Health & Medicine - Posted by Leslie Ridgeway-USC on Tuesday, February 12, 2013 11:59 - 1 Comment
Live embryo images hint at birth defect origins
USC (US) — Scientists have used time-lapse photography to discover clues about the development of the head at the cellular level, which could lead to a better understanding of how organs and birth defects form in people.
The new study shows the role of two important molecular signaling pathways that help control the number and position of repeated units of cells that pattern the head and face.
Two members of a “Wnt” signaling pathway are instrumental in forming pharyngeal pouches that organize the structure of the head and face. Problems with forming the pouches can result in birth defects, including the rare DiGeorge syndrome, which causes an array of symptoms including an abnormal facial appearance, cleft palate, congenital heart disease, and loss of the thyroid and thymus.
Straight from the Source
Published in the journal Developmental Cell, the five years of research involved photographing live zebrafish embryos every 10 minutes for 36-hour periods with a sophisticated microscope, which enabled the researchers to see the pouches forming in real time.
“Zebrafish and humans are similar at the genetic level and the organ level,” says Gage Crump, assistant professor in cell and neurobiology at the University of Southern California (USC) and corresponding author on the research. “They have almost all the same organs that we do, which makes the fish a very relevant system for understanding human health and disease.”
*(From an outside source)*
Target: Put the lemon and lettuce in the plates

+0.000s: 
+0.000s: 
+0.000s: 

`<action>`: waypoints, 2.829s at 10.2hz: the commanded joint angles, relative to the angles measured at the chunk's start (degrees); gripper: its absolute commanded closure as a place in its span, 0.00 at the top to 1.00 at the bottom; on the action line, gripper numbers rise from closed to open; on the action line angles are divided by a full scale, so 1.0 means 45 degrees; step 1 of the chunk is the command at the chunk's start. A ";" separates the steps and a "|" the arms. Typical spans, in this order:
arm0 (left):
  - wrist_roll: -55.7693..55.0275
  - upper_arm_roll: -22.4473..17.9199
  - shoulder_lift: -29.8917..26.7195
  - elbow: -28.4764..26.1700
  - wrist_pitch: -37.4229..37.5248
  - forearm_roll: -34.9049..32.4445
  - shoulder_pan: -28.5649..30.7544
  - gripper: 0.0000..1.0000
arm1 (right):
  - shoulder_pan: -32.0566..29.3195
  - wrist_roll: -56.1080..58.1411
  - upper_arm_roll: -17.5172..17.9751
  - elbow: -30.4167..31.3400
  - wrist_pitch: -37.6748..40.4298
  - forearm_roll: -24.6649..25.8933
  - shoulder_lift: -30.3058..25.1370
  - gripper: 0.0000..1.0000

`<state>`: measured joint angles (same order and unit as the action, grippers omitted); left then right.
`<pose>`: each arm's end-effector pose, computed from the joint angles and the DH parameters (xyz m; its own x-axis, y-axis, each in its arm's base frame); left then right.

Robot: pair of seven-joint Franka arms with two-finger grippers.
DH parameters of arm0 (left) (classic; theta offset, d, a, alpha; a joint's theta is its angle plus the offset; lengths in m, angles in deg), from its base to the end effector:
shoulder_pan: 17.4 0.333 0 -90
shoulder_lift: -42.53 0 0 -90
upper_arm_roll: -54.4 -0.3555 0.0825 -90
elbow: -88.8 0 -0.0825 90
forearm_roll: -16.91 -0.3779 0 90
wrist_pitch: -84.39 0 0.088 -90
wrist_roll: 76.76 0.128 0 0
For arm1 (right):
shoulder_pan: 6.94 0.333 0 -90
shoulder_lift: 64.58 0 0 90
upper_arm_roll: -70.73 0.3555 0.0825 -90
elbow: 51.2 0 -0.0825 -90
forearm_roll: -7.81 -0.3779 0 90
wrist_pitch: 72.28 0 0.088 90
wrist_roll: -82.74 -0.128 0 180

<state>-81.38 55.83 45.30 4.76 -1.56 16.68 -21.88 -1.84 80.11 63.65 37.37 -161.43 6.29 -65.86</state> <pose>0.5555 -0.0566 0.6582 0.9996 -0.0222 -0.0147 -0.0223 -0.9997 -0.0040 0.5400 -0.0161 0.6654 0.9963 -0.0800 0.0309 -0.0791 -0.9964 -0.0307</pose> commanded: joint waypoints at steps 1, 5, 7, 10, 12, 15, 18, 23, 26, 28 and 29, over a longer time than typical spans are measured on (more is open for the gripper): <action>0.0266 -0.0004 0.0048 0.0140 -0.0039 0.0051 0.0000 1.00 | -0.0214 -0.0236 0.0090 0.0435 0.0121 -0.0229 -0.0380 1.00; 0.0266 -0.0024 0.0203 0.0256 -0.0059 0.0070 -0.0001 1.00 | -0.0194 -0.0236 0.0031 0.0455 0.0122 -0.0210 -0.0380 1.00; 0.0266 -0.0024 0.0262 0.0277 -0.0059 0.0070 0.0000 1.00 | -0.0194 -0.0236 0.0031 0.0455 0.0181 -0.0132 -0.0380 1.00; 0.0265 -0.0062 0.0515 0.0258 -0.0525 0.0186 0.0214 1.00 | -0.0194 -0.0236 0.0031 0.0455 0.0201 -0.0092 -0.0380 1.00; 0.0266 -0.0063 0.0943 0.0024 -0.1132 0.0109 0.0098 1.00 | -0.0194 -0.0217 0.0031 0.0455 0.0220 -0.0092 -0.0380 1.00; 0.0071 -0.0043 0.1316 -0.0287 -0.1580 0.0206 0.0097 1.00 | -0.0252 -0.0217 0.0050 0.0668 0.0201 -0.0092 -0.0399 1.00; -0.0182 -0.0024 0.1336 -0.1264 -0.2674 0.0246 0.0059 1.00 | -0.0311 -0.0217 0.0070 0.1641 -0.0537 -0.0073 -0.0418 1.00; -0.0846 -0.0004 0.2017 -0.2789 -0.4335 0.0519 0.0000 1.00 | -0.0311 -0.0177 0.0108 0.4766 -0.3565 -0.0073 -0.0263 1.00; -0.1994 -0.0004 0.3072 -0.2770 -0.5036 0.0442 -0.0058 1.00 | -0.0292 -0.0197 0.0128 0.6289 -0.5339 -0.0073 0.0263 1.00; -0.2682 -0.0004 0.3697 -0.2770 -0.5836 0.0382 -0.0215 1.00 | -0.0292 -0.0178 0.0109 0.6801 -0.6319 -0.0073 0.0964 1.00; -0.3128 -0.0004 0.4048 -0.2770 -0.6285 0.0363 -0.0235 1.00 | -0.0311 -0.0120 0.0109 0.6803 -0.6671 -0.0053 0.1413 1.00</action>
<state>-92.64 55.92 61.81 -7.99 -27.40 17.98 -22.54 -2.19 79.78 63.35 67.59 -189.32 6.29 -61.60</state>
The pharyngeal pouches develop the gills in fish, and in human fetuses they also form gill-like structures, which later organize the head skeleton and organs such as the thymus and thyroid. Birth defects like DiGeorge syndrome can be traced back to malformations in the development of the pharyngeal pouches, Crump says.
The study’s principal author Chong Pyo Choe developed more than 100 different transgenic lines, transferring key genes to live zebrafish embryos where they could be studied under the microscope at the single cell level. Surprisingly, the lengthy filming doesn’t harm the embryos and they can grow up to be normal fish, Crump says.
The Wnt pathways are significant because they control two separate cell behaviors. Choe discovered this by finding a way to genetically block each pathway and then making time-lapse videos of how development went wrong in each case.
“In the future as we get better at harnessing stem cells to create organs, we hope to be able to bioengineer these cells to make a particularly shaped organ,” Crump says.
“What we’re learning in zebrafish by studying these pouches will be generally applicable and we can pursue these basic principles to come up with new types of technology involving cellular therapy.”
The team is now studying other signaling pathways and their possible contributions to organ development and defects.
Researchers from California Institute of Technology (Caltech) and the Fred Hutchinson Cancer Research Center contributed to the study that was funded by the California Institute for Regenerative Medicine (CIRM).